Girls Continue to Play Soccer Without Reporting Concussions

Pauline Anderson

January 31, 2014

Less than half of young female soccer players who sustain a concussion seek medical attention, and most continue playing while experiencing symptoms, a new study has found.

The research confirms that concussions are common among young female soccer players and that most concussions occur while playing games rather than during practices.

The results underscore the importance of further research "to develop education strategies to ensure players understand and report concussion symptoms and that parents and coaches ensure appropriate medical evaluation and clearance before returning to play," write the authors, led by John W. O'Kane, MD, University of Washington Sports Medicine Clinic, Seattle.

The prospective cohort study was published online January 20 in JAMA Pediatrics.

Concussion Incidence

The study included 351 girls aged 11 to 14 years who were playing in select and premier youth soccer clubs in the Puget Sound region of Washington State.

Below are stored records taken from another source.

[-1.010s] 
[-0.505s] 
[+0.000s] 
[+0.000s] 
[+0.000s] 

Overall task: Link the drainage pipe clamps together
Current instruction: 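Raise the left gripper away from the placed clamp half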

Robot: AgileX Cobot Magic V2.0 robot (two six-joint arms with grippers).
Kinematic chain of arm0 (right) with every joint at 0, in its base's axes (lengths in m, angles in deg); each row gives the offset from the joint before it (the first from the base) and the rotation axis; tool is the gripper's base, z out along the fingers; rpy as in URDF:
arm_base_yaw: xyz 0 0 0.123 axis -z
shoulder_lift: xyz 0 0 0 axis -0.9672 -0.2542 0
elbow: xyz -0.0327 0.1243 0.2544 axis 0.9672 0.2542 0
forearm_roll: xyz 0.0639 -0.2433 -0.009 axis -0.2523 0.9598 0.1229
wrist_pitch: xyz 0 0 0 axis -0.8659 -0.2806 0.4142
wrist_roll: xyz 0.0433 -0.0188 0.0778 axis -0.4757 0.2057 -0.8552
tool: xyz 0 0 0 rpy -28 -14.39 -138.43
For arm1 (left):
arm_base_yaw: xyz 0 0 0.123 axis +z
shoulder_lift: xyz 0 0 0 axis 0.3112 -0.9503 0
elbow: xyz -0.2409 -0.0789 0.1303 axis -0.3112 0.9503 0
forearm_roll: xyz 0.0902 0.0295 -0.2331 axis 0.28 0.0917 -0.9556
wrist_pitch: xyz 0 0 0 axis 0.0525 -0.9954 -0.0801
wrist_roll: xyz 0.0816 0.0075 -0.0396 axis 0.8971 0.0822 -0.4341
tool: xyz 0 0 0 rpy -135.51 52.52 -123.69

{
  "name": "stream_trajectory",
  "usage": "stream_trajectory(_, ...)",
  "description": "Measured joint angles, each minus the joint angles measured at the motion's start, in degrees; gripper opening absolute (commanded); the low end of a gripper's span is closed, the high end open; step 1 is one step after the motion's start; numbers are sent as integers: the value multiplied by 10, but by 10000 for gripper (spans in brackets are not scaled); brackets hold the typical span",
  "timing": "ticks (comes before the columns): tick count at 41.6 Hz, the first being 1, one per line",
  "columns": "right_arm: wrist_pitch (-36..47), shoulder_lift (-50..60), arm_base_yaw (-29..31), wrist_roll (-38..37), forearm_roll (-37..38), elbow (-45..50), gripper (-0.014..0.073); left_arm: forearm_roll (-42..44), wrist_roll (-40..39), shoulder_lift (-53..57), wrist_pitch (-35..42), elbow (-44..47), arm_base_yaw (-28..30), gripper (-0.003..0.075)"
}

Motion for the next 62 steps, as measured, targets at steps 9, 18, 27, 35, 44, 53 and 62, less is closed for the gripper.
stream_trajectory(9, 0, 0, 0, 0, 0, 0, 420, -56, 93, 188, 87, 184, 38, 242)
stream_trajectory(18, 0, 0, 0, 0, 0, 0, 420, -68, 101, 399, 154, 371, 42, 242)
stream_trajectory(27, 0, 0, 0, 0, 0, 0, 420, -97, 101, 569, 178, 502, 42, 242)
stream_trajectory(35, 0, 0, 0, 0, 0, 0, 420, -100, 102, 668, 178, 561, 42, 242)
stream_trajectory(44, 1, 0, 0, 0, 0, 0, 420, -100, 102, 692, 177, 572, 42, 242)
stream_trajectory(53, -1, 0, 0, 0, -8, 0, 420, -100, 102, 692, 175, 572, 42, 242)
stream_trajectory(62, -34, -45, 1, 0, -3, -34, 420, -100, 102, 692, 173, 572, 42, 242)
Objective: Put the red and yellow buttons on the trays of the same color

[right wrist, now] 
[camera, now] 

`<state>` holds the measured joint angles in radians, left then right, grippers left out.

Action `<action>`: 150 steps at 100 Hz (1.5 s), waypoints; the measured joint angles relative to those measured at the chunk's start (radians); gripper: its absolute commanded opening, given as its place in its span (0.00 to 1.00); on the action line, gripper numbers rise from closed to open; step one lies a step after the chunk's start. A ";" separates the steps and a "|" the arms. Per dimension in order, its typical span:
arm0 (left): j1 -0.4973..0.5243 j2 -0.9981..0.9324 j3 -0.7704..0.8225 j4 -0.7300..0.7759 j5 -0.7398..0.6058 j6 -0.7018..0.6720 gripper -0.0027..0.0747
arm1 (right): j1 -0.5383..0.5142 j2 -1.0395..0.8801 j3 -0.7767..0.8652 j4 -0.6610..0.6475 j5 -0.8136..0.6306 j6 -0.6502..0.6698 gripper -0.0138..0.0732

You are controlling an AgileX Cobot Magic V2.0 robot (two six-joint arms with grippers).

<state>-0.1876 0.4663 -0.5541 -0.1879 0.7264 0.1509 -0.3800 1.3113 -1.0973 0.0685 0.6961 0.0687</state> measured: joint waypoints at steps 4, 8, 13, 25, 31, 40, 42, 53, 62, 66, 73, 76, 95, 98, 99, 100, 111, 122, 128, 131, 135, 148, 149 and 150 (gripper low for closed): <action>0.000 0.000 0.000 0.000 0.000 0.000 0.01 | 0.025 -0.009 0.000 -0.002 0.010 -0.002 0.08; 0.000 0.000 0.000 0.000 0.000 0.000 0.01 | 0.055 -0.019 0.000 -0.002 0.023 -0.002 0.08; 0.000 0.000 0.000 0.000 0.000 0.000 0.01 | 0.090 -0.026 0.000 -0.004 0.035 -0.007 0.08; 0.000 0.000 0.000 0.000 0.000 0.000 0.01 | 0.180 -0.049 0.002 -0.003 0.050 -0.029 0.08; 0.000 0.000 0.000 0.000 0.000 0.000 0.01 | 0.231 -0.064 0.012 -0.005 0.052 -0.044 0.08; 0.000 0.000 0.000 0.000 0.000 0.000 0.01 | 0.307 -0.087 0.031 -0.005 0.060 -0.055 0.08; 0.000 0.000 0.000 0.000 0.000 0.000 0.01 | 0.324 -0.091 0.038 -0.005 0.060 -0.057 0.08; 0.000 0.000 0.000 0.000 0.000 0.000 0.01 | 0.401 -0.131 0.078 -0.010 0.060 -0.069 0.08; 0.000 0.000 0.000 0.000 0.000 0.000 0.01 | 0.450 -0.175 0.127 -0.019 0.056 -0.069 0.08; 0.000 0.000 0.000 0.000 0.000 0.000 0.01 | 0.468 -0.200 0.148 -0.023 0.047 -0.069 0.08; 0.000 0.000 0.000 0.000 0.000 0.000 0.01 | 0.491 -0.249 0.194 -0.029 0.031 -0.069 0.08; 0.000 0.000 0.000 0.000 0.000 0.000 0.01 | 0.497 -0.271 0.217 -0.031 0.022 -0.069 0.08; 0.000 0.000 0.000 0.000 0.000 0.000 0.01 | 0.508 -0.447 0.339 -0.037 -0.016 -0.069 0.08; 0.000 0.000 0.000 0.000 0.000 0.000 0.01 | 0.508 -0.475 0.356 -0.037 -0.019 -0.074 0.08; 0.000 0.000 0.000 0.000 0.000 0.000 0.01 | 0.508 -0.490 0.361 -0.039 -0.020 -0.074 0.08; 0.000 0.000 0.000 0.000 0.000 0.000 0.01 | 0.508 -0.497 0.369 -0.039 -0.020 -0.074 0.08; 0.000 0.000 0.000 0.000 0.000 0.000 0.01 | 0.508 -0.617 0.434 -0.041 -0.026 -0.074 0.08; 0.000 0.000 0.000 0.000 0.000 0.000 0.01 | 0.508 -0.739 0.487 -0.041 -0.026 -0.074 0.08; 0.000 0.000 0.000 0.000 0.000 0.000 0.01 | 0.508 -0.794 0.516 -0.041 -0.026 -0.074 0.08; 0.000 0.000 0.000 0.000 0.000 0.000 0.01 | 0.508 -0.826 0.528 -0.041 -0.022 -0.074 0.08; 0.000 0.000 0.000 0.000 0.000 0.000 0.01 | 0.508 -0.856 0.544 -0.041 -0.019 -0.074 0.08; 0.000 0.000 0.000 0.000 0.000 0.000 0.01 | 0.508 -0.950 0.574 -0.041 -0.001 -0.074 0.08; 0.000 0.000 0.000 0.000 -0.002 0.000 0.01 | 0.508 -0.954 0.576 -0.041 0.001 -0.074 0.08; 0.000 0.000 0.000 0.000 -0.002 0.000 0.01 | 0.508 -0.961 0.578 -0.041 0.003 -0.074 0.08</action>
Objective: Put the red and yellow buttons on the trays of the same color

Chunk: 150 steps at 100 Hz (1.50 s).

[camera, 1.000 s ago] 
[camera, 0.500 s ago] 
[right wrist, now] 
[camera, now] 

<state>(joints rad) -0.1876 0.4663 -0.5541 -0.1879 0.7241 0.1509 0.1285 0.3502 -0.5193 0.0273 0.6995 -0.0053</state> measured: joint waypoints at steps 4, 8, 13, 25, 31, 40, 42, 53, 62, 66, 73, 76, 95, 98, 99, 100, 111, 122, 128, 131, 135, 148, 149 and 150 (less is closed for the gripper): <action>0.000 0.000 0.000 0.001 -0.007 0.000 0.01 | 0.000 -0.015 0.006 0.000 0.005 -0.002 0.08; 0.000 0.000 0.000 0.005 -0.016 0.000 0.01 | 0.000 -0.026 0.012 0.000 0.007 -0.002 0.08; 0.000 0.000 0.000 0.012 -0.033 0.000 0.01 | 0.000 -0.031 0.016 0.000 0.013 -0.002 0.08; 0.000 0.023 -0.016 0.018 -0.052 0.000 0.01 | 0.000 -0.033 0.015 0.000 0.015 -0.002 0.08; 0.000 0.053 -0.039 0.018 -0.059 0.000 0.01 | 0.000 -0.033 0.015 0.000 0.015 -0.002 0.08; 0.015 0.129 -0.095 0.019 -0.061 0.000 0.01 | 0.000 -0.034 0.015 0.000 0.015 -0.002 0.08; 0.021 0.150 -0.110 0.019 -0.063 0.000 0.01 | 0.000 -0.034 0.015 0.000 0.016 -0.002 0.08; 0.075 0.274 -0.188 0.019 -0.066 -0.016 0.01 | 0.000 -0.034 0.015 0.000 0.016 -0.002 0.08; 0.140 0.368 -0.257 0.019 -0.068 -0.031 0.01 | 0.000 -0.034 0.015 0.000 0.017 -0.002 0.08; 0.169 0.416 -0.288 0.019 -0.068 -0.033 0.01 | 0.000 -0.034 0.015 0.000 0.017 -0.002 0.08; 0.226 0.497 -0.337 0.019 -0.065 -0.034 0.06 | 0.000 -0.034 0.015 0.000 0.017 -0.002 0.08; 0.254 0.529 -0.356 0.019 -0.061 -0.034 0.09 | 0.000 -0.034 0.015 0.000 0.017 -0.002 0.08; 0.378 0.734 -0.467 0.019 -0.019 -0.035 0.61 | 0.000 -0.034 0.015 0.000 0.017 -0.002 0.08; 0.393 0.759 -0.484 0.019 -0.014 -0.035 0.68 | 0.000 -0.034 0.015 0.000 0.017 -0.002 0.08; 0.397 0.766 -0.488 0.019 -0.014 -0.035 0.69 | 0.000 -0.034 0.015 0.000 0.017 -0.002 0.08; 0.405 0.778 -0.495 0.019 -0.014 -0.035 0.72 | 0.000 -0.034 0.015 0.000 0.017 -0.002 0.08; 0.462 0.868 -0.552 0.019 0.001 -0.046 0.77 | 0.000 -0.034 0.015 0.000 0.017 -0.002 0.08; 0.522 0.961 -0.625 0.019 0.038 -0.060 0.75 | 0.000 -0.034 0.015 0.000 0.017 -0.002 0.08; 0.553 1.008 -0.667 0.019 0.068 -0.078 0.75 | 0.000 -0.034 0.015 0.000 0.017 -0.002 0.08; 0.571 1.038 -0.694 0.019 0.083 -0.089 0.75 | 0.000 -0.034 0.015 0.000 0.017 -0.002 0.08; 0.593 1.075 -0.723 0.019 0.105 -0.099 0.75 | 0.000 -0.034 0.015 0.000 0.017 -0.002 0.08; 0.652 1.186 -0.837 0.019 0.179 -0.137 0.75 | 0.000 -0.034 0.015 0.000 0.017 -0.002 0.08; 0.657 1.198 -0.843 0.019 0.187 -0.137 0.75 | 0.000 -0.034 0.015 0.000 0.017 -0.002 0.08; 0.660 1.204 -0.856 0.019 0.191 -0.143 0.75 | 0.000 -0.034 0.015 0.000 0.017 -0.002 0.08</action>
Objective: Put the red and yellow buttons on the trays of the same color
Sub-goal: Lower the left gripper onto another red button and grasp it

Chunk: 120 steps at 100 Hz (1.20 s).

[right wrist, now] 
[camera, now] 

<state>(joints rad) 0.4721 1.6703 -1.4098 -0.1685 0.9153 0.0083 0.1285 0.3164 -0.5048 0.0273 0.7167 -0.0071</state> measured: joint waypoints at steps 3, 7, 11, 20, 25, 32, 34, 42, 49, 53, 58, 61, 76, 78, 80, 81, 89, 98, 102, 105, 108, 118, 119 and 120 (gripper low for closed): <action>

Researchers observed 288 players for 1 season and 63 for 2 seasons.

From regular email surveys and phone interviews, the researchers determined that 59 concussions occurred: 51 incident and 8 repeat concussions. The cumulative concussion incidence was 13.0% per season, and the incidence rate was 12 per 1000 athletic exposure hours.

This rate is higher than previously reported, possibly because of differences in methods used. Other studies included only athletes seeking medical attention and may have underreported concussion rates, said the authors.

More concussions (54.3%) resulted from contact with another person than with a ball (29.8%), but heading the ball was the activity that led to the largest percentage of concussions (30.5%).

"In the collegiate and professional literature, debate exists over concussion risk from heading alone vs contact with another player or object during heading," said the authors. Other research has found that "purposeful heading" did not result in neurocognitive deficits, including among 13- to 18-year-old players, they noted.

In this study, most concussions (86.4%) occurred during a game, which is consistent with previous studies, note the authors. "This increased risk may be due to more aggressive play in games or more attempts to use the head in games when the stakes are higher," they write.

Headache (reported by 89.3% at the initial interview) was the most common symptom, followed by dizziness (67.8%), concentration problems (42.4%), and drowsiness (33.9%).

The mean length of a concussion was 9.4 days, with symptoms resolving by 3 weeks in 91.6% of players. Symptom type and number were associated with time to full recovery. Players with light sensitivity, emotional lability, noise sensitivity, memory loss, nausea, and concentration problems had a longer recovery time than players without these symptoms.

Playing With Symptoms

Expert consensus guidelines recommend that athletes with concussion symptoms stop play and be medically evaluated before getting back into the game. However, in this study, only 44.1% were examined by a qualified healthcare professional, and most players (58.6%) reported playing soccer while still symptomatic.

It's unclear how many of the participants reporting concussions symptoms might have received a different diagnosis had they been formally evaluated. Conversely, concussions may have been underreported because parents had to be aware of their daughter's symptoms to be able to report them. Another limitation was that the assessment of recovery may have been premature in some cases.

About 50,000 soccer-related concussions occur annually among US high school players, the authors note. About 3 million soccer players aged 5 to 15 years are registered with US Youth Soccer, and 48% of them are female.

The study was supported by the National Institute of Arthritis and Musculoskeletal and Skin Diseases of the National Institutes of Health. The authors have disclosed no relevant financial relationships.